▶ **Records to process**
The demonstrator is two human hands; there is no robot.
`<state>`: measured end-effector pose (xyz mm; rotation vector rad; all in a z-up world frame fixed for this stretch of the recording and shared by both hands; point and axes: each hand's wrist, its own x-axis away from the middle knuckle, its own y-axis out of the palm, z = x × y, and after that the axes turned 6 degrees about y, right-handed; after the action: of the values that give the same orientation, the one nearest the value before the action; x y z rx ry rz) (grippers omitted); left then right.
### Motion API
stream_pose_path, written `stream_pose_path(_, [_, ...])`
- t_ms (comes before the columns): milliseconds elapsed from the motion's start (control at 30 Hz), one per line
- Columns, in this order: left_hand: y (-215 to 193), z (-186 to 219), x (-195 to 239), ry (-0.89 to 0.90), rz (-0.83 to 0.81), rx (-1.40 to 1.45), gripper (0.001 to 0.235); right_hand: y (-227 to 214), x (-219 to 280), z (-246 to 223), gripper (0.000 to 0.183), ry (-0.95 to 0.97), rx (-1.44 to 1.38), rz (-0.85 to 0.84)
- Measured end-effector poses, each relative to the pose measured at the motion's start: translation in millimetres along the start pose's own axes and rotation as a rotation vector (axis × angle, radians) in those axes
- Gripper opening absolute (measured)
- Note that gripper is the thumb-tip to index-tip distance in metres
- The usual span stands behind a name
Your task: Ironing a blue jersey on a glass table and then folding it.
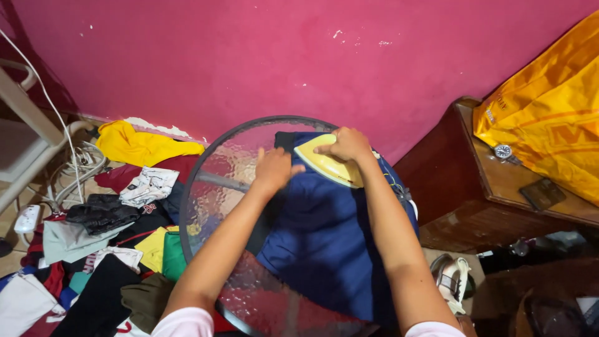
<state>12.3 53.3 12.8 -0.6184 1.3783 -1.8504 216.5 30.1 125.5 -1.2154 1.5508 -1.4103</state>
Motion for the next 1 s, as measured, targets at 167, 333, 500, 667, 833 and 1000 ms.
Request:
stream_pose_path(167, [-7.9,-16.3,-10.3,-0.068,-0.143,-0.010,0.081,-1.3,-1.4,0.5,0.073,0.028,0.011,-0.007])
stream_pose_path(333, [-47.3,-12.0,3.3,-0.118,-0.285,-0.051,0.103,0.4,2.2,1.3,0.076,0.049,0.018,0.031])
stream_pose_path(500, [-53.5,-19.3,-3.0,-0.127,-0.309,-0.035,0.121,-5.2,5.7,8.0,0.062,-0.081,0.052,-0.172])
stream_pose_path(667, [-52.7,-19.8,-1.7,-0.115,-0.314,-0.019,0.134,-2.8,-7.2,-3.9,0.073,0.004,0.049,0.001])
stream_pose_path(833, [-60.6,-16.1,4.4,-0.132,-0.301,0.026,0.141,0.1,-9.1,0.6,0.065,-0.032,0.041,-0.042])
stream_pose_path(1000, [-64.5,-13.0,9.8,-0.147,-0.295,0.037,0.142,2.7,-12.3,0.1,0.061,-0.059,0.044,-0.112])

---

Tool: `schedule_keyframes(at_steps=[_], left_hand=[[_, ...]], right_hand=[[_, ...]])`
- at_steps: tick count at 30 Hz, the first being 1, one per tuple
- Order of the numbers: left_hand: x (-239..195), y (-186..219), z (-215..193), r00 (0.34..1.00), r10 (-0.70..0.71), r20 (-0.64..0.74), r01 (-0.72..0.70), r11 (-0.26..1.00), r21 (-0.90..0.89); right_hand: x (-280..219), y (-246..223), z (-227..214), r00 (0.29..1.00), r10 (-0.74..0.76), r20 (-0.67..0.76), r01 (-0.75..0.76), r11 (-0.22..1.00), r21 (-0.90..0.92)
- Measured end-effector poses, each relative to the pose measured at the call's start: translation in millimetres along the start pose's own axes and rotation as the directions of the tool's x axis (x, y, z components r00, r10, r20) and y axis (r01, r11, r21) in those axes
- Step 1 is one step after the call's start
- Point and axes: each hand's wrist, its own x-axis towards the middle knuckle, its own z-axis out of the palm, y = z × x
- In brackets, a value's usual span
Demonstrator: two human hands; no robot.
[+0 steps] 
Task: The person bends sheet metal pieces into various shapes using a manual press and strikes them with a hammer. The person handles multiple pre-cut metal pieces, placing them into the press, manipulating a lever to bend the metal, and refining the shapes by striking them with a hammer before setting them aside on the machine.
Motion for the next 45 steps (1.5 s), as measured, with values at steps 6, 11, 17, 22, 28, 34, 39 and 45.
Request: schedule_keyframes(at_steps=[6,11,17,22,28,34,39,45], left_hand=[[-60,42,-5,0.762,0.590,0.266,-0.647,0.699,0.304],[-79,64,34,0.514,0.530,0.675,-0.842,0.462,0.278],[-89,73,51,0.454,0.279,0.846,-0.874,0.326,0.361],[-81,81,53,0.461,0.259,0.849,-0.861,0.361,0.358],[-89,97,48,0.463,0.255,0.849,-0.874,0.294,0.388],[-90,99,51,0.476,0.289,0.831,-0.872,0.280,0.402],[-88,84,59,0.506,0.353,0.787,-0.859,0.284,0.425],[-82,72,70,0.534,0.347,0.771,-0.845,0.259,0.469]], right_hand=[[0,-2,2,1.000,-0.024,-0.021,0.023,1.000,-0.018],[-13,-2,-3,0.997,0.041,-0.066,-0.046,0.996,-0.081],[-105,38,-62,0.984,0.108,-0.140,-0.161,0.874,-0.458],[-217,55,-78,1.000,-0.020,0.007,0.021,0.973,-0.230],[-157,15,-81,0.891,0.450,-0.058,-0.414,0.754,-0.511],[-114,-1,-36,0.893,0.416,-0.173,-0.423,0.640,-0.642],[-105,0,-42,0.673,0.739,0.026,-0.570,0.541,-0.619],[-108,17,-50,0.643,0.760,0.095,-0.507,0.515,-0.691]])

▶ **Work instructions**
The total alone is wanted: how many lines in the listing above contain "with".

▶ **Written solution**
2